Michelle Alexander’s The New Jim Crow: Mass Incarceration in the Age of Colorblindness (2012) is among the top non-fiction picks by participants in the Rebellious Lawyering Conference on “Race.”
“The notion that a vast gulf exists between ‘criminals’ and those of us who have never served time in prison is a fiction created by the racial ideology that birthed mass incarceration, namely that there is something fundamentally wrong and morally inferior about ‘them.’”
“The reality, though, is that all of us have done wrong. As noted earlier, studies suggest that most Americans violate drug laws in their lifetime. Indeed, most of us break the law not once but repeatedly throughout our lives. Yet only some of us will be arrested, charged, convicted of a crime, branded a criminal or a felon, and ushered into a permanent undercaste.”
“Screwing up-failing to live by one’s highest ideals and values-is part of what makes us human.”

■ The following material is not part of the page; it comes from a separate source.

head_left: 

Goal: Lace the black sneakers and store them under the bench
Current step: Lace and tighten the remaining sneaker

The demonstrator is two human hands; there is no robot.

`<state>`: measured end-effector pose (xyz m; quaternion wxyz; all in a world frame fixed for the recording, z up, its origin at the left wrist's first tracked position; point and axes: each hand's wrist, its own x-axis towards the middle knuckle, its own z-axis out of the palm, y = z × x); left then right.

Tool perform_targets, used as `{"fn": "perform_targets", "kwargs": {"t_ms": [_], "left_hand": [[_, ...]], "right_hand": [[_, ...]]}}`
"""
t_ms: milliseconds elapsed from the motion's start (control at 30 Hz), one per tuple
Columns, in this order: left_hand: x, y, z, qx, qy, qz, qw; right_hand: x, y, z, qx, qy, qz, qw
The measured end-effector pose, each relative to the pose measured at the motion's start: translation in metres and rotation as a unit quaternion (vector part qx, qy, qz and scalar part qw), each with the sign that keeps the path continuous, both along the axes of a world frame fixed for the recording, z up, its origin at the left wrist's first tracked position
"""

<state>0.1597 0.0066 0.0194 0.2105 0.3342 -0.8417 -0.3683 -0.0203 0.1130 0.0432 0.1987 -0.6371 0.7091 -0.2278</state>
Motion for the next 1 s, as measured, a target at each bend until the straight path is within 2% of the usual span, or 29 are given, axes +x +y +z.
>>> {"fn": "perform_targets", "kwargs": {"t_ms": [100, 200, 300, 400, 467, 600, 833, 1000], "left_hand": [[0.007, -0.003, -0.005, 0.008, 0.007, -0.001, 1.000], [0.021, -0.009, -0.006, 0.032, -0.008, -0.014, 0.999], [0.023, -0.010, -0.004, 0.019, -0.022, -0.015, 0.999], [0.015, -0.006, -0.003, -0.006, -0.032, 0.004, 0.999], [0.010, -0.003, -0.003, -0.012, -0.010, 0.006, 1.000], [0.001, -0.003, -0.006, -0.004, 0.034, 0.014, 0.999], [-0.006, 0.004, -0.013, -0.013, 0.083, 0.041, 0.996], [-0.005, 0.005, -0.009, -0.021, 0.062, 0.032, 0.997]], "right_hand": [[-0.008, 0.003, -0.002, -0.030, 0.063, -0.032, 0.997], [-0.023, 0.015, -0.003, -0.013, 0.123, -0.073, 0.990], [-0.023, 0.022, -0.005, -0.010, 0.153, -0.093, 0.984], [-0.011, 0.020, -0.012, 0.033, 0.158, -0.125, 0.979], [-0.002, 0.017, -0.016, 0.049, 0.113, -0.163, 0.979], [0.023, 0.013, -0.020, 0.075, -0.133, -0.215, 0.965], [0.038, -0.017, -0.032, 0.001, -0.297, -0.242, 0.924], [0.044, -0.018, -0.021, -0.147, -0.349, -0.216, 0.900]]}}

“If we want to do more than just end mass incarceration—if we want to put an end to the history of racial caste in America—we must lay down our racial bribes, join hands with people of all colors who are not content to wait for change to trickle down, and say to those who would stand in our way: Accept all of us or none.”
“Sociologists have frequently observed that governments use punishment primarily as a tool of social control, and thus the extent or severity of punishment is often unrelated to actual crime patterns.”
Cited from The New Jim Crow: Mass Incarceration in the Age of Colorblindness (2012).